Friday, August 10, 2007

Bush's Economics and the Credit Crunch

In banana republics the financial meltdown usually doesn’t occur until the first family has left office and is safely ensconced in another country. Mexico’s peso crisis, for instance, didn’t materialize until after Carlos Salinas had passed off the palace keys to his successor and bought a one-way ticket to Ireland. So I’m inclined to believe that the current liquidity crisis, accompanied by a fairly precipitous drop in the Dow Jones, is only a momentary phenomenon. The current volatility should not force prudent investors to rethink their retirement portfolios. And it shouldn’t cause them to hoard canned foods, automatic weapons, and medical supplies in anticipation of global economic depression. No, any economic clouds Americans are likely to face are almost certainly days if not months away. After all, if the Bush Administration can avoid impeachment and avoid accountability for the disastrous war in Iraq, then it can certainly avoid any kind of financial reckoning until January of 2008.

There is, alas, little doubt that most Americans are poorer than they were when Bush/Cheney took office. After all, we’ve been borrowing money to pay for: tax cuts, the war in Iraq, and to repair our dilapidated bridges. Actually, we’ve been neglected investing in our bridges and roadways, which is one reason 25% of them are rated structurally deficient. That leads to the inescapable conclusion that our highways are more dangerous than the terrorists. But just as most Americans would rather buy a giant screen TV (for no money down) than fix a leaky roof, so the Bush/Cheney Administration would rather nuke Iran than fix America.

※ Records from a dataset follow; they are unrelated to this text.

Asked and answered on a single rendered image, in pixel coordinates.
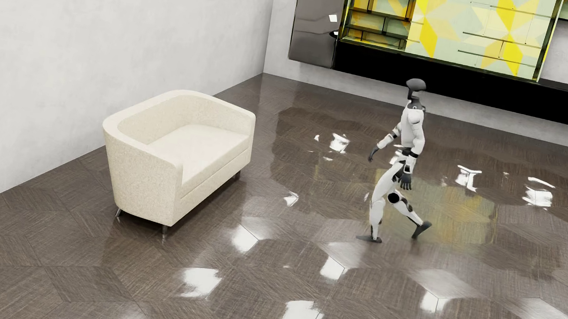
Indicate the robot left leg, white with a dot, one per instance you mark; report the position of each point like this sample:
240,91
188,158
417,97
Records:
378,208

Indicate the glossy grey wall cabinet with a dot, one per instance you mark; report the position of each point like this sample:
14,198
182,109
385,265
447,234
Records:
315,25

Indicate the robot hand, black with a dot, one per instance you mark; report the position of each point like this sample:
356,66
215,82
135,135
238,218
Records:
373,154
405,181

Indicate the robot right leg, white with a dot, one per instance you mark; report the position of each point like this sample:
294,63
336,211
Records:
406,208

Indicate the robot head, dark grey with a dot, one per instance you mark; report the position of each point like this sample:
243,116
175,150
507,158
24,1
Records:
415,84

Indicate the yellow green patterned cabinet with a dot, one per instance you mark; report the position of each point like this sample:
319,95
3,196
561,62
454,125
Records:
481,28

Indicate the open green shelf unit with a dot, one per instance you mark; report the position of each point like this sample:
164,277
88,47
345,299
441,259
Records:
379,9

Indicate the robot torso, white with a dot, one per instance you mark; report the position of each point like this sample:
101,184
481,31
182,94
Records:
412,126

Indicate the long black wall cabinet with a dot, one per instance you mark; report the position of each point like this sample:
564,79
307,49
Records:
478,86

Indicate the white fabric sofa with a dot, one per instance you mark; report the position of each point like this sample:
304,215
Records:
195,146

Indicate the robot leg, white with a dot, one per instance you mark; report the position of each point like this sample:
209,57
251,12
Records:
378,208
406,208

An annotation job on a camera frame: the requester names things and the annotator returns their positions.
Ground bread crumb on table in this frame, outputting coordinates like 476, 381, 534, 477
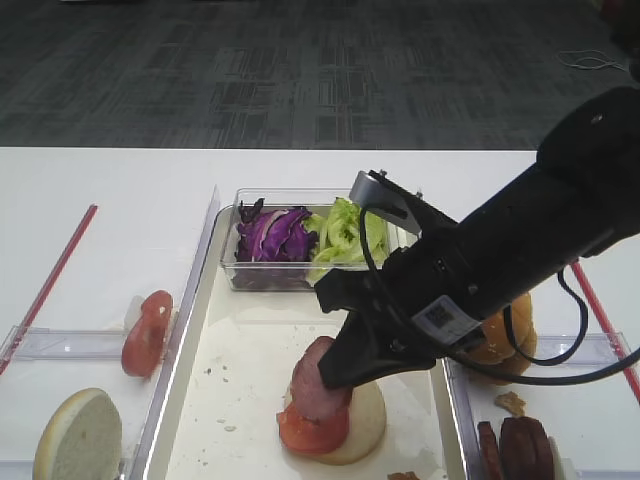
494, 391, 526, 417

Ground dark sausage slices stack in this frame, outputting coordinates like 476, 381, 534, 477
499, 416, 555, 480

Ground lower tomato slice on tray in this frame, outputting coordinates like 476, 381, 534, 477
276, 403, 350, 455

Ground right red strip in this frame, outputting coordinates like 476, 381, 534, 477
571, 261, 639, 400

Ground white rectangular metal tray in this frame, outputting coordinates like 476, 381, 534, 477
165, 209, 464, 479

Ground standing white bun half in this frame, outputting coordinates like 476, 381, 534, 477
32, 388, 122, 480

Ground standing tomato slice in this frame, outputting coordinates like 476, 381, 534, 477
121, 317, 167, 378
141, 290, 173, 329

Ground white block behind sausages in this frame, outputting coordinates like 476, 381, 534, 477
548, 436, 568, 480

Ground green lettuce leaves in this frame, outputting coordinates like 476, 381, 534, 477
302, 197, 389, 266

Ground purple cabbage leaves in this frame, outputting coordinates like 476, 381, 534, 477
235, 198, 318, 262

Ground brown bun top front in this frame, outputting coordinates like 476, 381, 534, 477
468, 293, 538, 375

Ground white bun slice on tray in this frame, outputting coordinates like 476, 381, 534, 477
284, 382, 387, 465

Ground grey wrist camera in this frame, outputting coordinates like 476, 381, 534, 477
349, 170, 425, 235

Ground lower standing tomato slice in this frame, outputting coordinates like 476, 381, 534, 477
121, 317, 167, 378

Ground red strip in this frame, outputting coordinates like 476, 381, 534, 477
571, 261, 639, 400
0, 204, 98, 374

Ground pink sausage patty slice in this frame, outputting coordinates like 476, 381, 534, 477
290, 336, 352, 421

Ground upper standing tomato slice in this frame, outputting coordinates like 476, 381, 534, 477
141, 290, 173, 329

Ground clear holder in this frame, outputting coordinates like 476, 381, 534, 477
1, 326, 128, 362
529, 332, 634, 369

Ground white block behind tomatoes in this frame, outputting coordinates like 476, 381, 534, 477
123, 295, 145, 332

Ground right clear vertical rail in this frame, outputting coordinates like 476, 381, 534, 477
443, 360, 484, 479

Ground clear vertical rail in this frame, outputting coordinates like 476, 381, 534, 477
443, 360, 484, 479
121, 189, 220, 479

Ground left clear vertical rail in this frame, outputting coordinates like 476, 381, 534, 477
121, 189, 220, 479

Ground upper left clear holder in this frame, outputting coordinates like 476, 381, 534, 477
1, 326, 128, 362

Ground left red strip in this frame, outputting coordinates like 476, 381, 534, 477
0, 204, 98, 374

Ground upper right clear holder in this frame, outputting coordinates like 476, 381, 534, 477
529, 332, 634, 369

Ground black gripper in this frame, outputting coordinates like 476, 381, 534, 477
315, 244, 483, 389

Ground white cable on floor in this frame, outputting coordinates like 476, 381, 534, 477
557, 48, 629, 72

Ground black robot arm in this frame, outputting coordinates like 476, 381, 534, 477
315, 87, 639, 389

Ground clear plastic salad container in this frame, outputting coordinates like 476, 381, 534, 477
220, 186, 416, 294

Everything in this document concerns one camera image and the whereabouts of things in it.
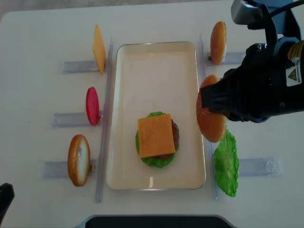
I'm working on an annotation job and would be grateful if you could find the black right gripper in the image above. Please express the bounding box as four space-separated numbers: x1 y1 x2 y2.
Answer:
200 41 304 123

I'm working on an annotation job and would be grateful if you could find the sesame top burger bun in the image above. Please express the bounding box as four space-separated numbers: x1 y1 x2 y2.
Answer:
196 74 228 143

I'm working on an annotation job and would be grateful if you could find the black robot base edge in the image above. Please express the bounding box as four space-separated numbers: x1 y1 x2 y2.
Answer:
85 216 231 228

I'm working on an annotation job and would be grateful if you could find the brown meat patty on burger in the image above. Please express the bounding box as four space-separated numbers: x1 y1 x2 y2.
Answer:
152 120 179 159

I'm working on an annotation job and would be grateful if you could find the upright green lettuce leaf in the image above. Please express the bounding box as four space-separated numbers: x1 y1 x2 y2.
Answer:
213 130 239 197

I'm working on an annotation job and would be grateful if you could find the orange cheese slice on burger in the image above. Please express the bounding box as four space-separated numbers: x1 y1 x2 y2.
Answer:
138 114 176 158

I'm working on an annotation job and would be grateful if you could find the green lettuce leaf on burger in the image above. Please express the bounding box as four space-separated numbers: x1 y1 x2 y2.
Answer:
135 112 175 168

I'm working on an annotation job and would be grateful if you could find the clear holder under lettuce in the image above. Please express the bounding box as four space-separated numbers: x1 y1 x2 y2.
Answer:
239 157 284 177

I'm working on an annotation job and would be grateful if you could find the upright red tomato slice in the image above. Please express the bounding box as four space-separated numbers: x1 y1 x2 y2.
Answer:
85 87 99 126

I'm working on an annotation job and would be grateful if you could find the upright orange cheese slice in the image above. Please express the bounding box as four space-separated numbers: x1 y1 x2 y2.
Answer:
92 24 106 76

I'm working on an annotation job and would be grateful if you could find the clear holder under tomato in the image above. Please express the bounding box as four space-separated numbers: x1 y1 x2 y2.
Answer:
49 113 92 128

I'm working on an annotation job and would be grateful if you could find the upright bread slice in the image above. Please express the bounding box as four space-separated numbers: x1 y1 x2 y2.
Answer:
67 134 90 187

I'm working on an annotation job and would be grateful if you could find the clear holder under cheese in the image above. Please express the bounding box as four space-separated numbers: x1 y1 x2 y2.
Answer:
61 61 100 74

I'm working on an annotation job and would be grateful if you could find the clear holder under bread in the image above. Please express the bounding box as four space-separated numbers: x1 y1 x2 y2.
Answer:
38 159 98 179

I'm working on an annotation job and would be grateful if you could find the clear holder under buns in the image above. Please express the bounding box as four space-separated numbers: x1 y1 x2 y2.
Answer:
204 52 246 66

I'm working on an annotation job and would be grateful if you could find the upright plain burger bun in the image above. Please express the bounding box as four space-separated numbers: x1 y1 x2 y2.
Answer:
210 21 227 66

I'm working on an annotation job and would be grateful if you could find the cream rectangular metal tray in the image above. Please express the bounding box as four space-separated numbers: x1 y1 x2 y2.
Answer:
106 41 206 190

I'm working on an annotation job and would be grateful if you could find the black left robot gripper tip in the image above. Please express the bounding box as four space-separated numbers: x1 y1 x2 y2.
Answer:
0 183 15 225

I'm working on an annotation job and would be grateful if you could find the right long clear acrylic rail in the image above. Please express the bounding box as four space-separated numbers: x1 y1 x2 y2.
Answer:
199 33 218 200

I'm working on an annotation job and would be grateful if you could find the long clear acrylic rail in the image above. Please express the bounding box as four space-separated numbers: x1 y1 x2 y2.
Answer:
95 38 114 203
199 33 218 200

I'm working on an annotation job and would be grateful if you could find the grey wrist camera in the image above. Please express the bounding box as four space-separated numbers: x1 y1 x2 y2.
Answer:
231 0 263 25

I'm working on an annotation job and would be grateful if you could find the left long clear acrylic rail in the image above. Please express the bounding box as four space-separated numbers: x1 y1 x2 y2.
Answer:
95 38 114 203

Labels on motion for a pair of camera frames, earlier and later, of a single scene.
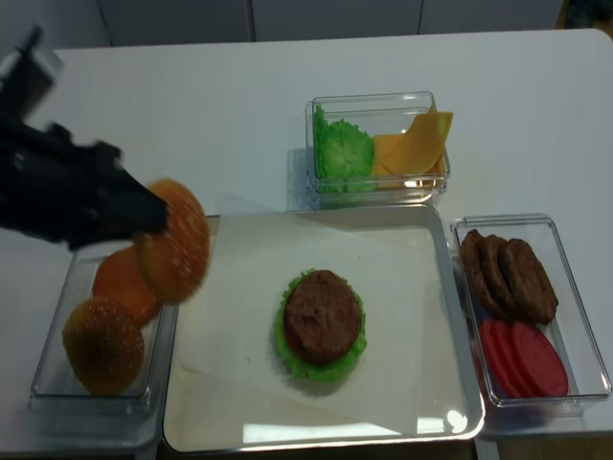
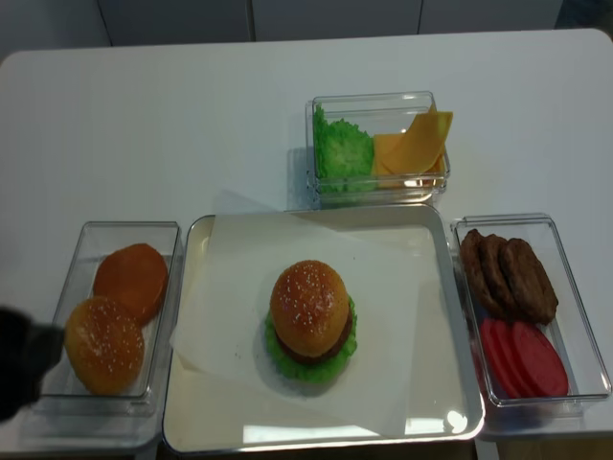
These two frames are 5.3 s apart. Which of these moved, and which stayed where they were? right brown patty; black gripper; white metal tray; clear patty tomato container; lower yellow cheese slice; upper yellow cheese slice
Moved: black gripper
Stayed: upper yellow cheese slice; lower yellow cheese slice; white metal tray; clear patty tomato container; right brown patty

In a sane world we probably wouldn’t borrow money from China, so that we can but oil from Saudi Arabia, so that Saudi Arabia can afford to purchase our high-tech weapons, so that we can keep our military-industrial-political system going, which we need to defend us in a world awash in weapons but scarce in oil. But as the reader may have noticed for him or herself, this isn’t a sane world, not even remotely. Which is why the Bush Administration kind of makes sense, in a tragic Shakespearean kind of way, because we need someone more foolish than us to enact our foolishness for us so that we might recognize how foolish we are, before it is too late.

The Bush Administration has mortgaged America’s future by selling China promissory notes so it can pour resources into a money pit like Iraq. But Americans have long been living beyond their means and ignoring and denying the emerging energy crunch, the climate crisis, and our decrepit infrastructure. We’re on course to spend more than a trillion dollars on Iraq, with nothing to show for it. And we owe the Chinese $ 1.3 trillion for the money they lent us so we can buy their poisoned toothpaste, deadly dog food, and flat tires. One day we’ll wake up and find that we’re poor and stupid. If you don’t believe me, then I have a bridge (in either Baghdad or Brooklyn) to sell you.